Huginn Hears is a Python application designed to transcribe speech and summarize it in Norwegian. It is meant to be used locally and ran on a single machine. The application is built using the Streamlit framework for the user interface, Faster-Whisper for speech-to-text transcription, llmlingua-2 for compressing the transcribed text and llama-ccp-python for summarization. The main goal is to allow useres with little technical knowledge to test and try out STOA models locally on their computer. Taking advatage of the amazing open source projects out there and bundel it all into a simple installer.

Features

Transcribes speech into text.
Summarizes the transcribed text.
Supports both English and Norwegian languages.

Demo.HuginnHears.mp4

Installation

This project uses Poetry for dependency management. Before installing the project dependencies, it's essential to set up certain environment variables required by llama-ccp-python.

Setting Environment Variables for llama-cpp-python

llama-cpp-python requires specific environment variables to be set up in your system to function correctly. Follow the instructions in their repo to get the correct variables for your system. https://github.com/abetlen/llama-cpp-python

Examples

# Linux and Mac
CMAKE_ARGS="-DLLAMA_BLAS=ON -DLLAMA_BLAS_VENDOR=OpenBLAS"

# Windows
$env:CMAKE_ARGS = "-DLLAMA_BLAS=ON -DLLAMA_BLAS_VENDOR=OpenBLAS"

Commen errors 🤯

Soulutions from llama-cpp-python

Windows Notes

Error: Can't find 'nmake' or 'CMAKE_C_COMPILER'

If you run into issues where it complains it can't find 'nmake' '?' or CMAKE_C_COMPILER, you can extract w64devkit as mentioned in llama.cpp repo and add those manually to CMAKE_ARGS before running pip install:

$env:CMAKE_GENERATOR = "MinGW Makefiles"
$env:CMAKE_ARGS = "-DLLAMA_OPENBLAS=on -DCMAKE_C_COMPILER=C:/w64devkit/bin/gcc.exe -DCMAKE_CXX_COMPILER=C:/w64devkit/bin/g++.exe"

See the above instructions and set CMAKE_ARGS to the BLAS backend you want to use.

MacOS Notes

Detailed MacOS Metal GPU install documentation is available at docs/install/macos.md

M1 Mac Performance Issue

Note: If you are using Apple Silicon (M1) Mac, make sure you have installed a version of Python that supports arm64 architecture. For example:

wget https://github.com/conda-forge/miniforge/releases/latest/download/Miniforge3-MacOSX-arm64.sh
bash Miniforge3-MacOSX-arm64.sh

Otherwise, while installing it will build the llama.cpp x86 version which will be 10x slower on Apple Silicon (M1) Mac.
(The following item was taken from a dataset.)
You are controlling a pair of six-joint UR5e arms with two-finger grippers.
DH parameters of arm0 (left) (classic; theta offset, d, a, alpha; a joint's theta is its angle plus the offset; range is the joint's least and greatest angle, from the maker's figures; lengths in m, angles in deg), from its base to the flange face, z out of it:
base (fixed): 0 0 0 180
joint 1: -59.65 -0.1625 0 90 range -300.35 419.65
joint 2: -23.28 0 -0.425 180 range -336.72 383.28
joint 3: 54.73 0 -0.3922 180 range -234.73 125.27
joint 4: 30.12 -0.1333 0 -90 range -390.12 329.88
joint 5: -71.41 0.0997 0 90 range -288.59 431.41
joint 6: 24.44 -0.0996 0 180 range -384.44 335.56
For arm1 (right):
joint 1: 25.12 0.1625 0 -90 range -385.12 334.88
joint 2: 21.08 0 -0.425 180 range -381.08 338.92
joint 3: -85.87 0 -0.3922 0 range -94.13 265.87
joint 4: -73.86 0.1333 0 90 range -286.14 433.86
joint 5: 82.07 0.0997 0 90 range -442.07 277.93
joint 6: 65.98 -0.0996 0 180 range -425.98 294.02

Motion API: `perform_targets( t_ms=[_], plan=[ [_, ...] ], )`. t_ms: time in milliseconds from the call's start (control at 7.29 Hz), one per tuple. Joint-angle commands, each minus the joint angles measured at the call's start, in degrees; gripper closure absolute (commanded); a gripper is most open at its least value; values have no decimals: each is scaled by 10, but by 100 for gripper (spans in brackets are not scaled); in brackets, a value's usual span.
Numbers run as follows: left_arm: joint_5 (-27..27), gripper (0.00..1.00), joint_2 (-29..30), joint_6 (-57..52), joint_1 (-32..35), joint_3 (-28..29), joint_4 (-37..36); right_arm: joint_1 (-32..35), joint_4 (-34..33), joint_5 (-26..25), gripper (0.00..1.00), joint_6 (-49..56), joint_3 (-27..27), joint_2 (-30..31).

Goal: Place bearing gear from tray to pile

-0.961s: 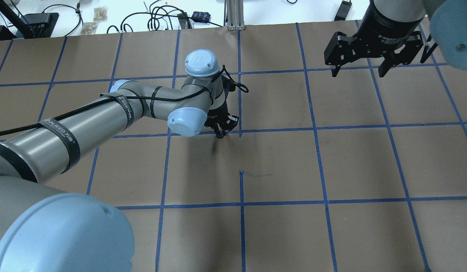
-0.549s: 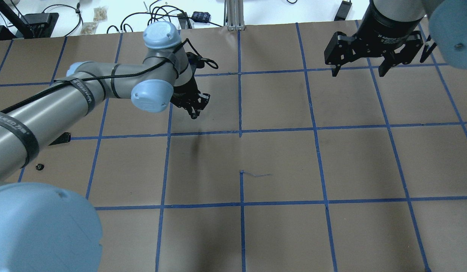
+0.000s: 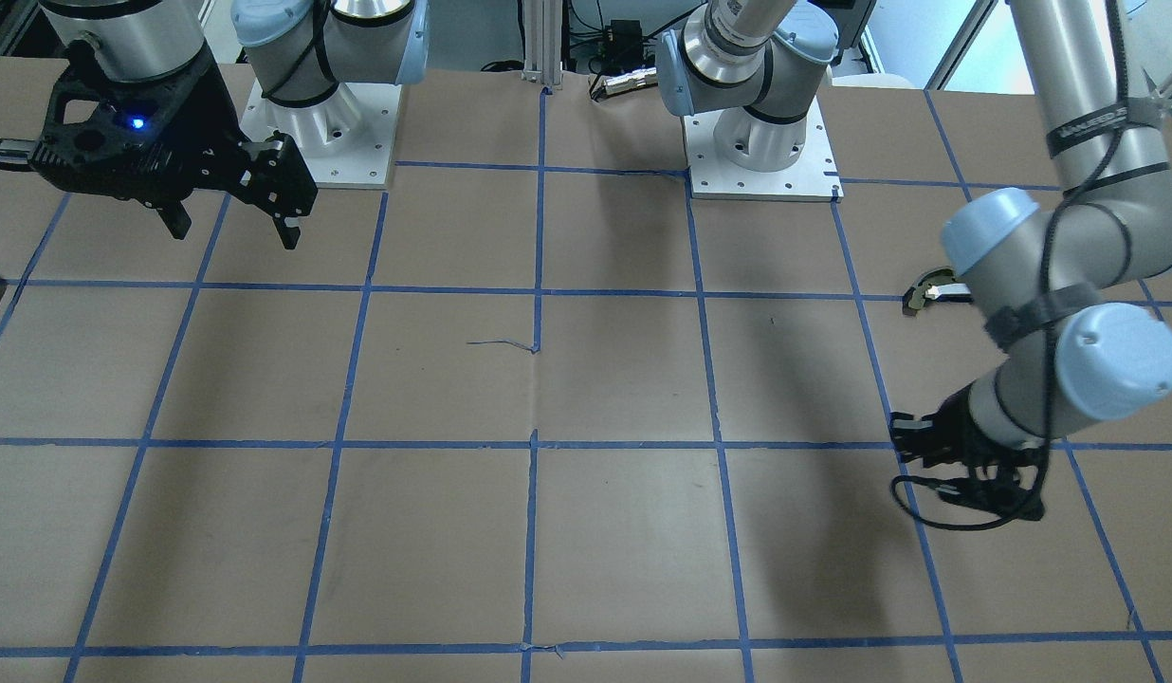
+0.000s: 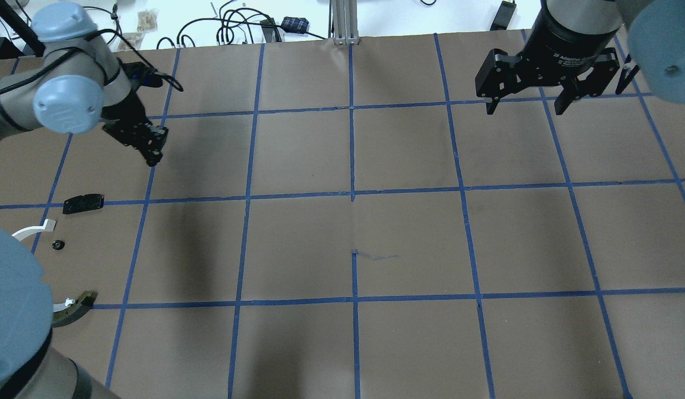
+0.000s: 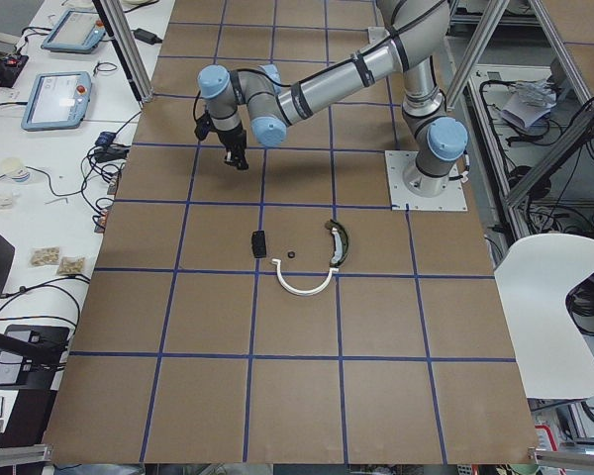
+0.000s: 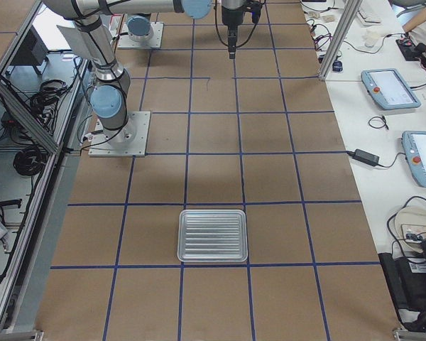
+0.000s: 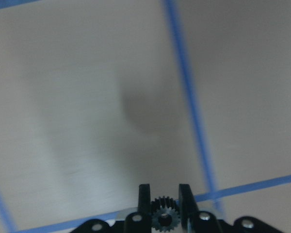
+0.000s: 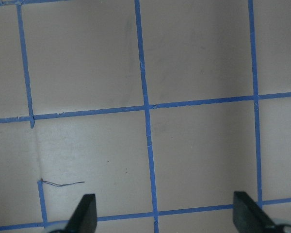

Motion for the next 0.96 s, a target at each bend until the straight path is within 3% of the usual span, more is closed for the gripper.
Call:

M Series Mac Error: `(mach-o file, but is an incompatible architecture (have 'x86_64', need 'arm64'))`

Try installing with

CMAKE_ARGS="-DCMAKE_OSX_ARCHITECTURES=arm64 -DCMAKE_APPLE_SILICON_PROCESSOR=arm64 -DLLAMA_METAL=on" pip install --upgrade --verbose --force-reinstall --no-cache-dir llama-cpp-python

Installing Project Dependencies

After setting up the required environment variables, you can proceed to install the project. Ensure you have Poetry installed on your system. Then, run the following command in the project root directory:

poetry install

This will install all the necessary dependencies as defined in the pyproject.toml file.

Usage

To run the application, use the following command:

streamlit run streamlit_app/app.py

This will start the Streamlit server and the application will be accessible at localhost:8501.

Building

To build the project into an executable, use the setup.py script with cx_Freeze:
NB: Make sure you installed llama-cpp-python with static linking.

python setup.py build

This will create an executable in the build directory.

Acknowledgements

This project build on a lot of great work done by others. The following projects were used:

Faster-Whisper for speech-to-text transcription.
llmlingua-2 for prompt compression.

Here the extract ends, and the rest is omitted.